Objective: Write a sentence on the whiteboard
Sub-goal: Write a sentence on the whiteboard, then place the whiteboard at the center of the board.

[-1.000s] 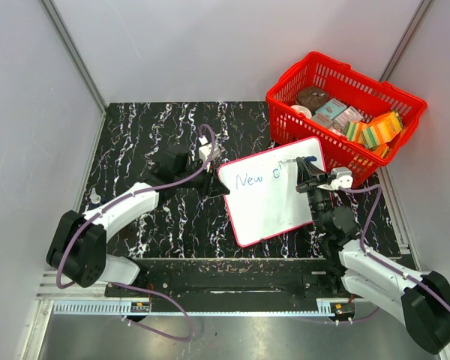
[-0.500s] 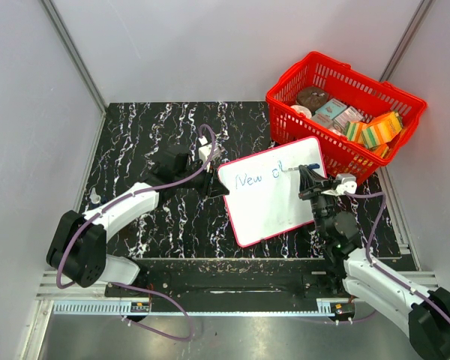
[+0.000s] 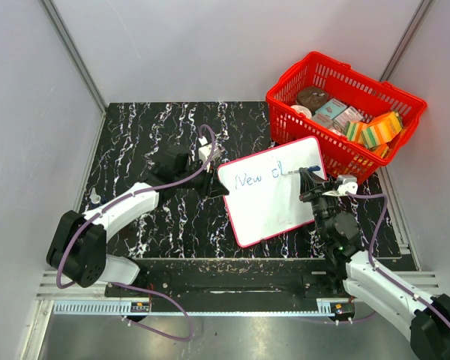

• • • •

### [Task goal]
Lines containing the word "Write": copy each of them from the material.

### [Task response]
Objective: Write a sentence on the whiteboard
Sub-goal: Write a sentence on the whiteboard, then place the whiteboard at the center of the board.

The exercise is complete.